• Goal of the exercise: Write out exactly what each line says, starting with the first line below and ending on the one with "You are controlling".

• Given material:
>>>
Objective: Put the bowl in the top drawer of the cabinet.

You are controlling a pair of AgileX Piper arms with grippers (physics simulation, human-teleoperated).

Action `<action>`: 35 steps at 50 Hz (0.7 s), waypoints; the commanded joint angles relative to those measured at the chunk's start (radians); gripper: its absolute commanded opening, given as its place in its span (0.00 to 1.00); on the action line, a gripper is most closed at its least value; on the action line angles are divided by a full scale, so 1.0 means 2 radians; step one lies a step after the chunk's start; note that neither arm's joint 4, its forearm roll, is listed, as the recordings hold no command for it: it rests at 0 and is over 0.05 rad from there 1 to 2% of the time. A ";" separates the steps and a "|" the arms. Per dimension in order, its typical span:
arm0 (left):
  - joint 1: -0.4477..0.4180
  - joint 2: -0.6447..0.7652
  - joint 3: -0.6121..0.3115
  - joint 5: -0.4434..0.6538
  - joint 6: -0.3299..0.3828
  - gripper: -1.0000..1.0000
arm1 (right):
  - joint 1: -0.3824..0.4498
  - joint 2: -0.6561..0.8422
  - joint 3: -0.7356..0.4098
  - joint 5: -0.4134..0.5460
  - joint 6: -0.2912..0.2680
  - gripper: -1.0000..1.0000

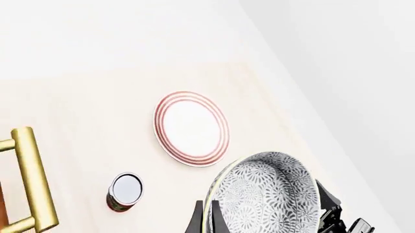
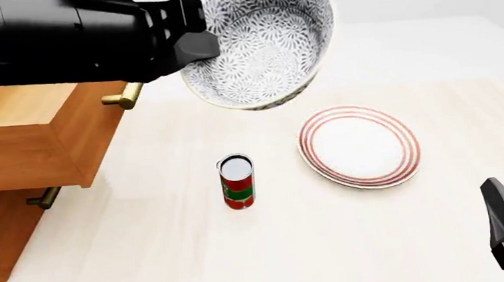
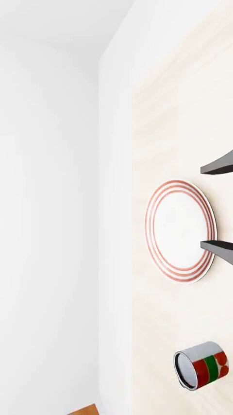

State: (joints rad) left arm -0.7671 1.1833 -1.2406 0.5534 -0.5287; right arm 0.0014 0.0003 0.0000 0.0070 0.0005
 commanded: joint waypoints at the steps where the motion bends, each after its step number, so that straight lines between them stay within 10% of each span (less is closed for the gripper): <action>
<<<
• Written solution:
Objective: Put the bowl in the top drawer of the cabinet.

You are controlling a pair of AgileX Piper arms with grippers (physics simulation, human-teleoperated).

There is nothing more to add to the answer.